Mia sorella è ancora lì, con loro, sebbene sia molto cambiata: più silenziosa, più remissiva, più schiava.

Sono distruttivi, quei due, ed io sono quasi felice di non doverli più vedere.

Mangio con regolarità, trascorro le ore a leggere, a scrivere, a studiare, come se mi restassero ancora molti anni: sono abitudini, queste, che non posso fare a meno di mantenere, e di onorare, e di conservare. Ma, fuori di esse, me la godo.

Ho fatto un viaggio. I soldi li avevo, il tempo anche: una settimana, non di più, insieme agli amici. Il tempo, in vacanza, sembra non passare, sembra allungarsi miracolosamente. Sarà forse perché, allora, le notti divengono tempo vivibile, e non destinato al sonno?

Ho visto posti nuovi, incontrato nuova gente. Ho amato e conosciuto le grazie di una fanciulla. Dora, una persona speciale.

In una settimana ho vissuto, perché sapevo che era poco il tempo che mi restava.

Penso, in fondo, che sia buono sapere la data della propria morte.

Sono felice.

Non nel senso comune del termine, non come si è soliti affermare senza in realtà crederci più di tanto.

Sono veramente felice, a meno di 552 ore dalla mia fine.

È passata la mezzanotte del 12 gennaio, ma fortunatamente, mentre scrivo, il tempo dura di più.

O forse, semplicemente, scrivendo si vive lo stesso tempo per ben due volte: nella realtà… e nella nostra fantasia.

Insieme ai miei amici, durante quella settimana, ci siamo sfogati. Loro non sanno nulla, ma penso abbiano notato il mio cambiamento.

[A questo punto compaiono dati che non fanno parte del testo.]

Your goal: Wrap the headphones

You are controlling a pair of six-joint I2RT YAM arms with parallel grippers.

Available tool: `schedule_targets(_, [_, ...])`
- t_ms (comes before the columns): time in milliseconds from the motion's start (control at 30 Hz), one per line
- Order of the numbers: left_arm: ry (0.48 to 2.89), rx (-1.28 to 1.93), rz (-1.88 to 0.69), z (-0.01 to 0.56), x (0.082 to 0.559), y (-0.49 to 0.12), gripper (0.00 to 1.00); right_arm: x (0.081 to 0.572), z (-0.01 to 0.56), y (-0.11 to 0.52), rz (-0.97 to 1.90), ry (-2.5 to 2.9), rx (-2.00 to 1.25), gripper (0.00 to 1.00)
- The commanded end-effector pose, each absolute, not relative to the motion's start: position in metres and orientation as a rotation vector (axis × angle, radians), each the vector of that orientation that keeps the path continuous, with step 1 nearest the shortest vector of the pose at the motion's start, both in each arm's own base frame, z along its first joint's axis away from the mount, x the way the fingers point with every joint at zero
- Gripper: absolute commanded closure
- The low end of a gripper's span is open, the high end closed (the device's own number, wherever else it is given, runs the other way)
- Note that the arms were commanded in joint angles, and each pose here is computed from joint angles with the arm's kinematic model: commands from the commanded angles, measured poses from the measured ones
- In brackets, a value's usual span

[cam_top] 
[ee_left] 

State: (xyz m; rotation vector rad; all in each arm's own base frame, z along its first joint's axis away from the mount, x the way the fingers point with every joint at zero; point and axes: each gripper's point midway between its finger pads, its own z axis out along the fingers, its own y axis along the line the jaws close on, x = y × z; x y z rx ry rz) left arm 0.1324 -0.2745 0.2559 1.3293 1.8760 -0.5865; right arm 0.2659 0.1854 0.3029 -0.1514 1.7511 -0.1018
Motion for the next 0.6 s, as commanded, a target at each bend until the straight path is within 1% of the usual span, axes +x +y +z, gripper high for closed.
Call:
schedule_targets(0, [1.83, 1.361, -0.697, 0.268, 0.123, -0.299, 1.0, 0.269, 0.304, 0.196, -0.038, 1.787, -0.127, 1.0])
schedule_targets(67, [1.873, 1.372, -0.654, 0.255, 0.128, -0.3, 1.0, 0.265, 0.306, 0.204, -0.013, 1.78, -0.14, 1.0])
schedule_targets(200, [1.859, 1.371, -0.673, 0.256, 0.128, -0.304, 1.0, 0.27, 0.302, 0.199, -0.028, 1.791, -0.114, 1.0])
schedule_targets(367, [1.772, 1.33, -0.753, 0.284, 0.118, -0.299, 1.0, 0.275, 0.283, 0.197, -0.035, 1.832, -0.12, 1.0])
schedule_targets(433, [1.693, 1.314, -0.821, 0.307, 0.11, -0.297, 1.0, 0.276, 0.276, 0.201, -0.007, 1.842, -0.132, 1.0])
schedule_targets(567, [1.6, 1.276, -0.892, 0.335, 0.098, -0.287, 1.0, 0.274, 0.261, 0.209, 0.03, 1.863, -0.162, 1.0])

Non ho più paura. E voglio vivere.

Dora è splendida, ed è un’amante perfetta. Abbiamo passato delle belle notti, distesi l’uno accanto all’altra, anche dopo il viaggio, pieni di quell’amore che lega due giovani alle prime esperienze. Quell’amore del nuovo, dell’inesplorato, dell’affatto eccitante.

Niente di più: sono tornato, e da allora sopravvivo. Pensando al presente, il che è una cosa fantastica.

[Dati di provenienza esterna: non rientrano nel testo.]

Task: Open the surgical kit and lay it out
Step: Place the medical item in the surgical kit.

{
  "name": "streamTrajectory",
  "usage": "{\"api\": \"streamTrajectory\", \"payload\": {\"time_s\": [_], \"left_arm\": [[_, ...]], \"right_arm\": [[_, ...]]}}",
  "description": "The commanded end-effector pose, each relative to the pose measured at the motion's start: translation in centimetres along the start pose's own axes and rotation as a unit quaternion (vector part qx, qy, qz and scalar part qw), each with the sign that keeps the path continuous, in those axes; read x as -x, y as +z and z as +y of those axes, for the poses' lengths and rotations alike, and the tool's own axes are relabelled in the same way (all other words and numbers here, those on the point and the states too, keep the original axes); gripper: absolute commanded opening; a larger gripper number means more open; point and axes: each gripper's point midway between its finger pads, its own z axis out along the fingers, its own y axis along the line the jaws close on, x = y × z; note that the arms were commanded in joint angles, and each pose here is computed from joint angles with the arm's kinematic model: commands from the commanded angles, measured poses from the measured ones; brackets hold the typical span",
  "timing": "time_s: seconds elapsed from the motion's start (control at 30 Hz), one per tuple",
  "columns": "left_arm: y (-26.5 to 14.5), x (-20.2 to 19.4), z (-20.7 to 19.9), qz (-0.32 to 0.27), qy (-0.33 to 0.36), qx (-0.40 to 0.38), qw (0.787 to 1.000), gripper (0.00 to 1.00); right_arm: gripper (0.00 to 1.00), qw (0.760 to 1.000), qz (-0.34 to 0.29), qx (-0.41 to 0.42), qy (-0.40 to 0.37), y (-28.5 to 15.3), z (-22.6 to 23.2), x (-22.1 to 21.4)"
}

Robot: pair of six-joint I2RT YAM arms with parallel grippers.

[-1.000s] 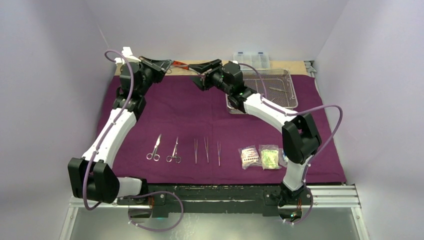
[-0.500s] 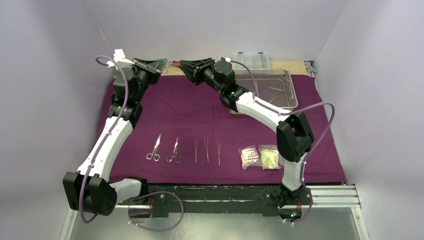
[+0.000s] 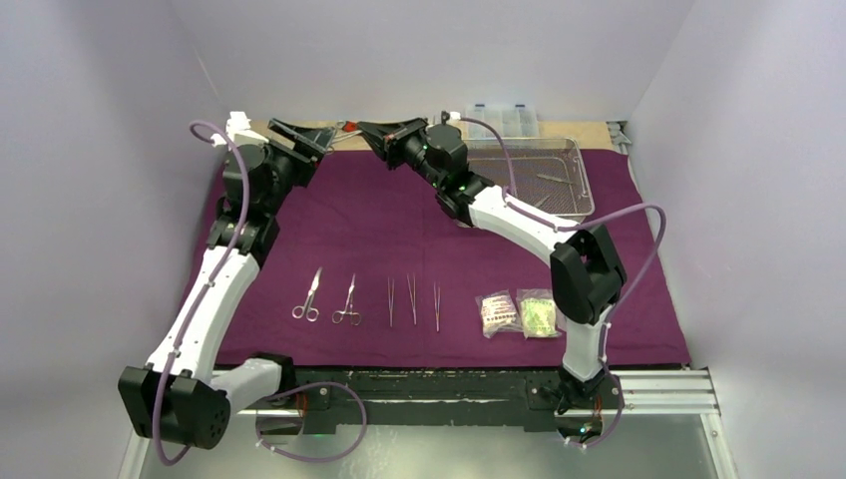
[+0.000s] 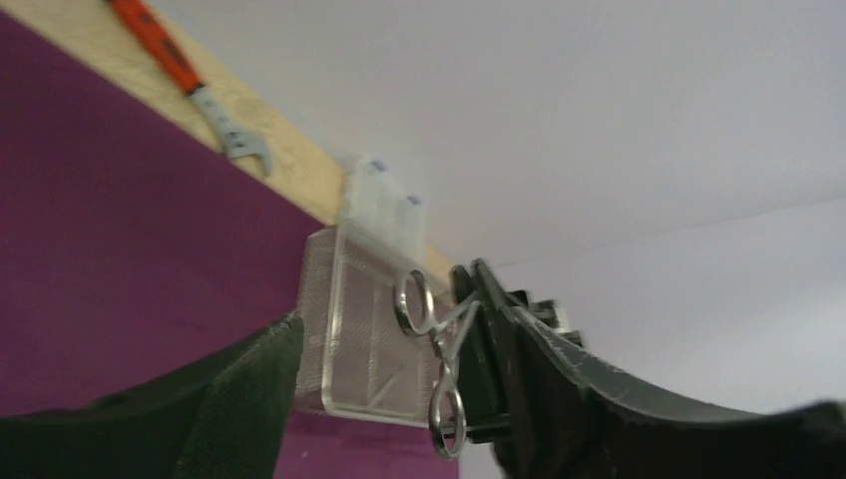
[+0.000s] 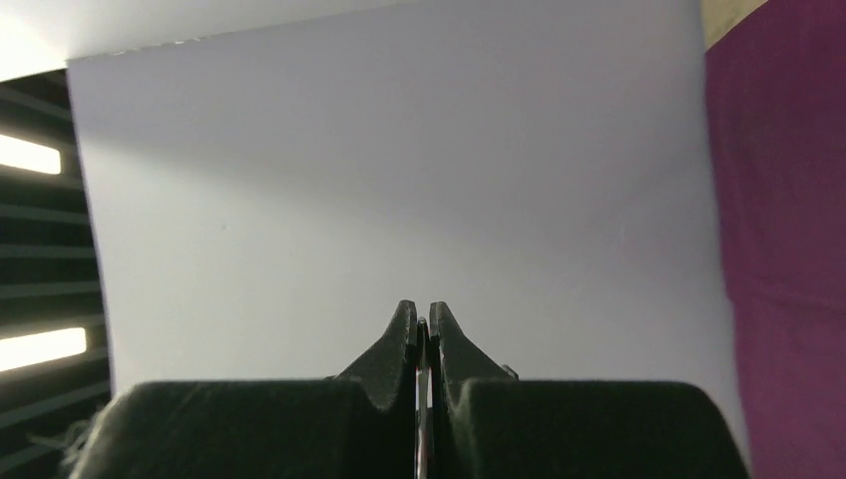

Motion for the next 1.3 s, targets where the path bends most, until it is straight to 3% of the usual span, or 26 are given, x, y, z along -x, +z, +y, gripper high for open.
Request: {"api": "streamTrajectory", "payload": {"time_s": [0.0,0.1,0.23,0.47,0.77,1.27], "left_arm": [[-3.2,1.3,4.3,-0.007,0.083,0.146,0.986,0.76],[-6.3,3.4,5.9,-0.035,0.14,0.214,0.966,0.82],[-10.3,6.4,6.2,-0.082,0.188,0.269,0.941,0.83],[-14.4,8.9,4.4,-0.12,0.215,0.28,0.928,0.83],[-16.2,8.9,4.4,-0.102,0.232,0.297,0.921,0.82],[-16.2,7.8,4.8,-0.067,0.245,0.296,0.921,0.81]], "right_arm": [[0.0,0.997,-0.007,0.024,-0.074,-1.6,2.1,-0.2],[0.0,0.986,-0.024,0.035,-0.164,-1.4,1.8,0.3],[0.0,0.959,0.011,0.062,-0.276,-0.3,-0.3,-1.2],[0.0,0.907,0.147,0.11,-0.379,0.6,-7.9,-9.2],[0.0,0.855,0.28,0.128,-0.418,1.2,-17.6,-18.9],[0.0,0.827,0.34,0.095,-0.438,1.3,-26.4,-25.1]]}}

Mi diverto molto: è un’esperienza nuova, e sicuramente non me ne capiterà un’altra simile. È unica la sensazione che scaturisce dalla consapevolezza di avere le ore contate: è estremamente bella, eccitante, è persino… poetica. Sì, lo è, perché la vita diviene qualcosa di prezioso, di entusiasmante, di assolutamente insostituibile.

È vero, l’uomo è stato creato per pensare di avere vita infinita, e fare progetti a lunga scadenza.

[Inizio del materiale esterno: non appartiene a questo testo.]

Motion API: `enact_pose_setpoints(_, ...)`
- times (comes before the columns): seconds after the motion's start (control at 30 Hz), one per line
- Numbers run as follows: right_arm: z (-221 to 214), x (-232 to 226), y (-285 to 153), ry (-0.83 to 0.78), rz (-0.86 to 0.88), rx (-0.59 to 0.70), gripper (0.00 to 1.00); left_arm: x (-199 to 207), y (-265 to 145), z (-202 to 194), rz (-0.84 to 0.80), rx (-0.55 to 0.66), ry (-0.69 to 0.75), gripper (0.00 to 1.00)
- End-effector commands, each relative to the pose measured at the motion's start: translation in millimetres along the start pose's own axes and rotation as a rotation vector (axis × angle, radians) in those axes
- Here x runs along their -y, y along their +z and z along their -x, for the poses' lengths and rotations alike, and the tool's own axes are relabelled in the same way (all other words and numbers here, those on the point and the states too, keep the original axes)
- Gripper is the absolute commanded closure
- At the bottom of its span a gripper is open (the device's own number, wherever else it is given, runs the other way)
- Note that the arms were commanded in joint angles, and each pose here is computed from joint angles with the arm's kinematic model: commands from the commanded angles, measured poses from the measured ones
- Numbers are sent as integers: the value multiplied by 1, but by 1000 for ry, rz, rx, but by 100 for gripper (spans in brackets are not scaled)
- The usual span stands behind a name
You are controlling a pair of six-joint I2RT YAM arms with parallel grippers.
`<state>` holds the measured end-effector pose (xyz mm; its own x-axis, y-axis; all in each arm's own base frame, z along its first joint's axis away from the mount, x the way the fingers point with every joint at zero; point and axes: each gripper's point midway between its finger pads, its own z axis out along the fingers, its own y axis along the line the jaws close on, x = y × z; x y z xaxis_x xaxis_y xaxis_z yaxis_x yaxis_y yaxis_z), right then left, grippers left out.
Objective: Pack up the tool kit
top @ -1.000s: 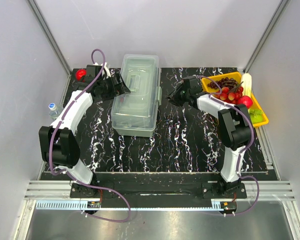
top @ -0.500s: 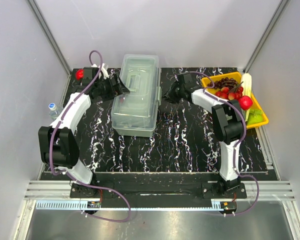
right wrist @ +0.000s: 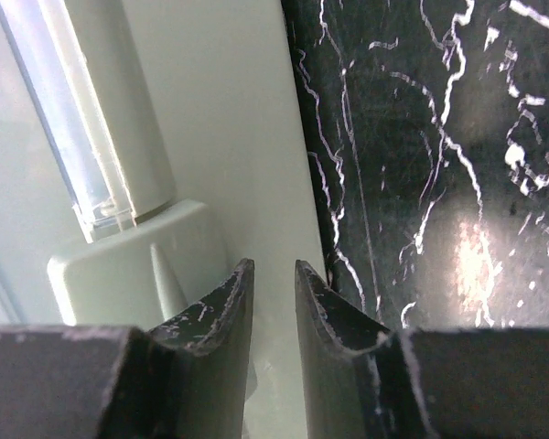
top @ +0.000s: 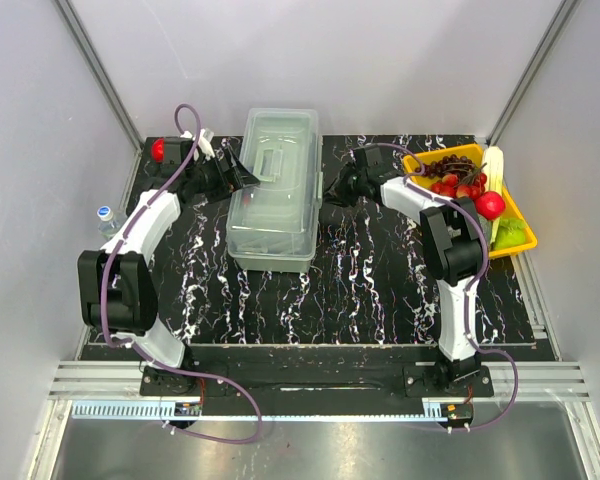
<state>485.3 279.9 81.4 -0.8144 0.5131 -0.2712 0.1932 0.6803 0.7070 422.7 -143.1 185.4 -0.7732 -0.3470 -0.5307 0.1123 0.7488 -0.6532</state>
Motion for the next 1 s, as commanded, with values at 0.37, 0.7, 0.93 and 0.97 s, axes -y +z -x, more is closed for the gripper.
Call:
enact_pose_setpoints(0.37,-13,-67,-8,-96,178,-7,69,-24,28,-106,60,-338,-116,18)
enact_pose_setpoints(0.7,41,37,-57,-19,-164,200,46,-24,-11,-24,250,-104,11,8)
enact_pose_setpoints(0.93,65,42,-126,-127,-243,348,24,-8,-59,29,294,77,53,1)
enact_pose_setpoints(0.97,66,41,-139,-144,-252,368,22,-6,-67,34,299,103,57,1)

Ma è anche vero che il sapere con certezza di avere poco tempo, rende quello che resta importante come poche altre cose, e trasforma una vita monotona in qualcosa di eccitante.

Me la sto spassando. Mi sono ubriacato, ieri… ho ancora un cerchio alla testa. Ho iniziato a fumare… non droga: quello è contro la mia legge, e mai lo farò.

Le abbuffate di cibo sino a star male, le scopate senza paura di malattie, le corse in macchina col parabrezza rotto ed il vento in faccia, le nottate in bianco a rincorrersi sulla spiaggia, uomini e donne nudi, e poi farsi il bagno, e restare così, liberi: tutto è divenuto più semplice, almeno per me, che queste cose non le avevo mai fatte, e di certo non le avevo inserite nel programma della mia vita!

Questa è la morte, questa l’attesa di qualcosa di certo: via le paure, via le fobie, e viva l’impulso che regola le nostre esistenze! Viva la morte!

Non ho timore, e questa è la verità sul mio conto. Attendo… e me la godo!